Bueno compañeros para estar a la moda con la nueva estación y los alérgicos subo un grano de polen que hoy dia está por todos lados.



Un saludo, Francisco.

----------

HUESITO (24-abr-2017),Jonasino (24-abr-2017),Los terrines (26-abr-2017),perdiguera (25-abr-2017)

----------


## HUESITO

Me recuerda a la mosca Sputch de la abeja Maya  :Wink: 
Gracias.

----------

frfmfrfm (24-abr-2017),Jonasino (24-abr-2017)

----------


## Jonasino

> Me recuerda a la mosca Sputch de la abeja Maya 
> Gracias.


Las comparaciones de HUESITO son geniales, empezando por su avatar y terminando por la mosca Sputch.

----------


## HUESITO

> Las comparaciones de HUESITO son geniales, empezando por su avatar y terminando por la mosca Sputch.


Gracias por permitirme un toque de humor.. pero es cierto, tengo algunos años y soy de los que vió la abeja Maya en sus orígenes...
Y cabe decir que se parece a la cabeza de una mosca con esos dos ojazos  :Big Grin:

----------

frfmfrfm (25-abr-2017)

----------


## perdiguera

Yo creo que eso que parecen los ojos de una mosca, son los sacos aéreos que le permiten estar más tiempo en el aire y así desplazarse más lejos.

----------

frfmfrfm (25-abr-2017)

----------


## frfmfrfm

Buenas tardes compañeros subo una foto 400x.
Los granos de polen son las células sexuales masculinas de las plantas con flores.
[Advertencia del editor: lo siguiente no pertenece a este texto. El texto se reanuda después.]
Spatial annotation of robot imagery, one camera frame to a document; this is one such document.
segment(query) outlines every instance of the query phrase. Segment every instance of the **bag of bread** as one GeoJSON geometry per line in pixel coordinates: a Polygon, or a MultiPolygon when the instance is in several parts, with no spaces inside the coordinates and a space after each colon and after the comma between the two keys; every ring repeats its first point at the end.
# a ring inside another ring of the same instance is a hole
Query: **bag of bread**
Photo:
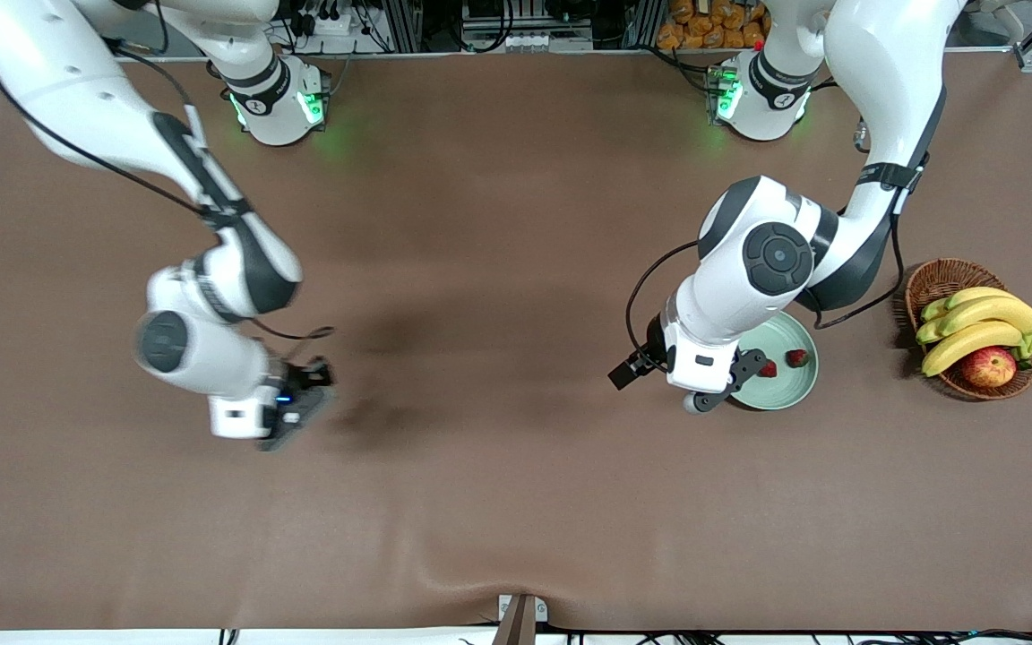
{"type": "Polygon", "coordinates": [[[668,8],[671,9],[671,20],[678,24],[687,24],[696,17],[696,4],[691,0],[671,0],[668,8]]]}
{"type": "Polygon", "coordinates": [[[743,45],[744,47],[754,47],[759,42],[763,42],[765,37],[763,37],[763,28],[759,26],[759,22],[749,22],[743,25],[743,45]]]}
{"type": "Polygon", "coordinates": [[[687,23],[687,33],[691,36],[706,36],[716,24],[711,22],[711,17],[694,17],[687,23]]]}
{"type": "Polygon", "coordinates": [[[743,25],[743,7],[731,0],[712,0],[711,20],[724,29],[738,29],[743,25]]]}
{"type": "Polygon", "coordinates": [[[683,29],[679,25],[663,24],[659,33],[655,34],[655,47],[674,50],[679,47],[680,40],[683,40],[683,29]]]}
{"type": "Polygon", "coordinates": [[[711,31],[705,33],[703,36],[703,45],[708,50],[716,50],[722,47],[723,45],[723,28],[716,25],[711,28],[711,31]]]}
{"type": "Polygon", "coordinates": [[[723,47],[729,50],[743,49],[743,34],[734,29],[723,30],[723,47]]]}

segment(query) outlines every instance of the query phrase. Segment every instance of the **black cable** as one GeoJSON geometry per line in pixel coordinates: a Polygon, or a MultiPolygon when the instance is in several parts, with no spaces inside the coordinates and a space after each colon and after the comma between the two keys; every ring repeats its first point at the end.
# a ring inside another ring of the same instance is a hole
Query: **black cable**
{"type": "MultiPolygon", "coordinates": [[[[457,3],[451,4],[451,7],[453,7],[454,11],[456,5],[458,4],[457,3]]],[[[471,52],[474,54],[487,54],[488,52],[497,50],[502,44],[508,41],[508,37],[513,34],[513,28],[515,28],[516,26],[516,9],[513,7],[513,0],[505,0],[505,6],[508,8],[508,26],[507,28],[505,28],[505,13],[503,9],[501,9],[499,32],[496,33],[495,40],[492,40],[492,43],[488,44],[487,47],[483,50],[477,50],[475,45],[466,44],[463,41],[463,39],[459,37],[458,33],[456,33],[455,30],[455,24],[463,26],[463,20],[461,20],[461,18],[456,15],[455,12],[453,12],[454,24],[448,25],[448,36],[451,36],[453,42],[455,42],[455,44],[464,52],[471,52]]]]}
{"type": "Polygon", "coordinates": [[[695,87],[703,94],[711,93],[711,91],[708,90],[708,87],[706,87],[705,85],[700,85],[700,83],[697,83],[696,79],[690,76],[690,72],[684,68],[683,63],[679,62],[679,57],[677,57],[675,50],[671,51],[671,57],[675,59],[676,69],[679,70],[679,73],[681,74],[681,76],[683,76],[684,80],[687,80],[687,85],[695,87]]]}
{"type": "Polygon", "coordinates": [[[297,53],[297,39],[294,37],[294,32],[289,28],[289,18],[282,17],[282,24],[286,26],[286,36],[289,37],[289,53],[297,53]]]}
{"type": "Polygon", "coordinates": [[[811,92],[817,92],[819,90],[826,90],[828,87],[839,87],[839,82],[835,80],[835,77],[828,77],[827,80],[819,83],[811,88],[811,92]]]}
{"type": "Polygon", "coordinates": [[[635,297],[639,295],[640,289],[643,289],[643,283],[647,281],[651,273],[654,273],[656,268],[659,268],[660,264],[671,260],[672,256],[685,252],[685,250],[699,244],[699,240],[687,241],[687,244],[677,246],[675,249],[670,250],[670,252],[663,254],[663,257],[660,257],[659,260],[652,262],[651,266],[648,266],[648,269],[644,270],[642,277],[640,277],[640,281],[635,284],[635,289],[632,289],[632,295],[627,296],[627,307],[625,311],[623,311],[623,322],[627,324],[627,338],[631,338],[632,347],[634,347],[635,351],[639,352],[639,355],[642,356],[643,362],[650,364],[650,366],[654,367],[656,370],[663,372],[664,375],[667,375],[668,368],[664,367],[663,364],[656,363],[655,360],[652,360],[651,356],[648,356],[648,352],[643,351],[643,347],[640,346],[640,342],[635,338],[635,330],[632,329],[632,305],[635,304],[635,297]]]}
{"type": "Polygon", "coordinates": [[[139,187],[146,188],[147,191],[152,191],[157,193],[158,195],[165,197],[165,199],[168,199],[173,203],[180,205],[181,207],[188,209],[188,212],[196,213],[198,216],[205,215],[203,209],[201,209],[200,207],[196,207],[194,204],[189,203],[189,201],[187,200],[183,200],[180,196],[176,196],[173,193],[169,193],[164,188],[156,187],[154,184],[149,183],[149,181],[147,180],[140,179],[140,176],[132,172],[123,170],[123,168],[120,168],[114,165],[112,163],[107,162],[107,160],[99,158],[98,155],[93,155],[91,153],[88,153],[87,151],[82,150],[80,147],[77,147],[74,143],[68,141],[68,139],[65,138],[65,136],[58,134],[58,132],[54,132],[53,130],[51,130],[50,127],[46,127],[44,123],[37,121],[37,119],[34,119],[33,115],[29,114],[29,111],[26,111],[25,107],[21,106],[20,103],[18,103],[17,99],[11,97],[9,92],[5,91],[5,87],[3,86],[3,82],[1,80],[0,80],[0,90],[3,91],[3,96],[7,99],[7,102],[13,105],[13,107],[15,107],[15,109],[19,110],[22,114],[22,116],[24,116],[24,119],[26,119],[26,121],[32,123],[34,127],[39,128],[39,130],[46,136],[50,136],[51,139],[55,139],[55,141],[57,141],[58,143],[62,143],[63,146],[70,148],[71,151],[78,153],[78,155],[84,156],[84,158],[87,158],[88,160],[97,163],[99,166],[106,168],[106,170],[116,172],[119,175],[124,176],[124,179],[132,181],[132,183],[138,184],[139,187]]]}
{"type": "Polygon", "coordinates": [[[316,338],[324,338],[331,335],[333,331],[336,331],[336,328],[324,326],[313,329],[310,333],[304,334],[303,336],[298,336],[276,330],[273,327],[269,327],[266,323],[261,322],[261,320],[258,320],[257,318],[250,318],[249,321],[254,325],[257,325],[258,328],[261,328],[262,331],[266,331],[266,333],[278,336],[279,338],[289,340],[290,342],[315,342],[316,338]]]}
{"type": "Polygon", "coordinates": [[[169,82],[169,85],[173,86],[173,89],[176,91],[178,95],[180,95],[180,97],[181,97],[181,102],[185,103],[185,105],[193,105],[194,104],[193,100],[191,98],[189,98],[189,93],[186,92],[185,87],[181,86],[181,83],[178,82],[178,78],[173,77],[172,73],[169,73],[169,72],[165,71],[165,69],[163,68],[163,66],[155,63],[154,61],[147,60],[147,58],[141,58],[141,57],[139,57],[138,54],[134,54],[132,52],[127,52],[127,50],[123,50],[123,49],[120,49],[120,47],[119,49],[115,49],[115,53],[122,54],[123,57],[130,58],[132,61],[139,62],[141,65],[146,65],[146,66],[148,66],[148,68],[151,68],[152,70],[155,70],[163,78],[166,78],[166,80],[169,82]]]}
{"type": "Polygon", "coordinates": [[[356,12],[356,20],[361,21],[361,26],[369,30],[368,37],[373,39],[373,43],[385,54],[391,54],[392,47],[389,47],[389,41],[385,40],[384,36],[382,36],[381,29],[378,28],[377,21],[373,20],[373,11],[369,9],[369,5],[365,3],[365,0],[356,0],[356,3],[353,4],[353,11],[356,12]]]}
{"type": "Polygon", "coordinates": [[[165,54],[169,49],[169,30],[165,26],[165,17],[161,15],[161,0],[154,0],[154,5],[159,11],[159,26],[161,28],[161,49],[155,52],[156,55],[165,54]]]}
{"type": "Polygon", "coordinates": [[[669,55],[665,54],[663,50],[659,50],[658,47],[652,47],[651,44],[634,44],[632,45],[632,47],[630,47],[630,50],[643,50],[644,52],[651,52],[652,54],[655,55],[656,58],[659,58],[660,61],[668,63],[668,65],[673,66],[673,68],[679,68],[699,73],[708,73],[708,68],[705,68],[705,66],[692,65],[680,62],[675,57],[669,57],[669,55]]]}
{"type": "MultiPolygon", "coordinates": [[[[814,312],[815,329],[829,329],[831,327],[834,327],[835,325],[839,325],[839,323],[846,323],[847,320],[854,318],[857,315],[863,314],[864,311],[871,309],[871,307],[875,307],[876,304],[878,304],[878,302],[884,301],[886,298],[892,297],[894,294],[897,294],[898,290],[902,289],[902,283],[904,283],[906,279],[906,265],[904,264],[904,262],[902,262],[902,249],[901,246],[898,244],[898,213],[894,212],[894,205],[898,203],[898,199],[900,198],[901,192],[902,192],[901,189],[896,189],[896,194],[894,195],[894,199],[890,201],[890,241],[892,243],[892,247],[894,250],[894,264],[898,265],[898,278],[896,279],[896,281],[894,281],[894,286],[883,295],[880,295],[875,299],[872,299],[872,301],[856,309],[852,312],[849,312],[849,314],[839,316],[839,318],[836,318],[831,322],[823,322],[823,305],[819,304],[818,298],[815,297],[813,291],[811,291],[810,289],[808,289],[808,287],[806,287],[806,289],[803,289],[803,291],[806,291],[807,296],[811,298],[811,302],[813,302],[815,309],[814,312]]],[[[860,642],[858,645],[878,645],[878,644],[876,642],[860,642]]]]}

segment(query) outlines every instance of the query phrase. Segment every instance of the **banana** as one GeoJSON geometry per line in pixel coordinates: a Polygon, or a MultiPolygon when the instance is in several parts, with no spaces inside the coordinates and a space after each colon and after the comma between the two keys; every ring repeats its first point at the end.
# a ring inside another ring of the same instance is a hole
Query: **banana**
{"type": "Polygon", "coordinates": [[[937,330],[939,334],[949,336],[982,320],[1004,320],[1019,328],[1022,334],[1032,334],[1032,308],[1020,299],[1001,295],[969,299],[953,307],[937,320],[937,330]]]}
{"type": "Polygon", "coordinates": [[[930,304],[922,310],[922,320],[924,323],[929,323],[930,320],[935,318],[942,318],[942,316],[946,315],[947,311],[962,304],[963,302],[987,296],[1006,296],[1008,298],[1017,299],[1014,294],[1011,294],[1008,291],[995,289],[995,287],[970,287],[970,289],[963,289],[952,296],[935,299],[934,302],[930,302],[930,304]]]}
{"type": "Polygon", "coordinates": [[[918,327],[917,333],[913,334],[914,342],[917,342],[920,346],[926,346],[926,344],[937,343],[942,340],[941,334],[941,318],[934,318],[930,322],[925,323],[925,325],[918,327]]]}
{"type": "Polygon", "coordinates": [[[972,351],[992,346],[1022,347],[1024,343],[1022,332],[1008,322],[978,322],[957,334],[946,336],[930,350],[930,354],[922,360],[922,373],[927,377],[934,377],[972,351]]]}
{"type": "Polygon", "coordinates": [[[1002,289],[995,289],[995,287],[970,287],[970,289],[963,289],[959,293],[946,298],[946,310],[954,309],[965,301],[987,296],[1006,296],[1019,299],[1014,294],[1002,289]]]}

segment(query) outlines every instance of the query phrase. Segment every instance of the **fruit basket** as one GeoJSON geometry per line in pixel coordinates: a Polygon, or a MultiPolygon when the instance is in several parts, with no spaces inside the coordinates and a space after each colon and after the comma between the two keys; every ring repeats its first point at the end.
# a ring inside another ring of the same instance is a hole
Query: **fruit basket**
{"type": "MultiPolygon", "coordinates": [[[[982,265],[958,258],[947,257],[939,260],[929,261],[923,264],[910,275],[906,282],[906,315],[909,316],[910,325],[917,329],[920,316],[923,308],[926,308],[935,299],[947,297],[970,287],[995,287],[995,289],[1006,289],[996,275],[990,272],[982,265]]],[[[922,346],[923,354],[929,352],[926,346],[922,346]]],[[[978,388],[967,383],[962,377],[959,364],[954,364],[938,376],[948,388],[972,399],[977,400],[999,400],[1019,395],[1032,384],[1031,370],[1018,370],[1017,375],[1007,384],[996,388],[978,388]]]]}

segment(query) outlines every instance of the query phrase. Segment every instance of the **red apple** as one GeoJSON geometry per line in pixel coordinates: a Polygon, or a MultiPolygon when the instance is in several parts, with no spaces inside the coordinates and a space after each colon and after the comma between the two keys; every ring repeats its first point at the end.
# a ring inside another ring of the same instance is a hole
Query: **red apple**
{"type": "Polygon", "coordinates": [[[996,388],[1010,383],[1017,375],[1017,360],[1000,347],[979,349],[962,359],[962,377],[979,388],[996,388]]]}
El traslado del polen desde el órgano donde se ha formado hasta la parte femenina de la flor se conoce con el nombre de polinización.

Un saludo, Francisco.

----------

F. Lázaro (28-abr-2017),HUESITO (26-abr-2017),Los terrines (26-abr-2017)

----------


## frfmfrfm

Buenas noches subo una nueva fotografía del grano de polen, está realizada en campo oscuro 400x y he usado 3 fotografías con distintas profundidades de campo. 



Un saludo, Francisco.

----------

F. Lázaro (28-abr-2017),HUESITO (28-abr-2017),Jonasino (29-abr-2017),Los terrines (27-abr-2017),perdiguera (28-abr-2017)

----------


## F. Lázaro

Parece una molécula con geometría lineal. Gracias Francisco.

----------

frfmfrfm (29-abr-2017)

----------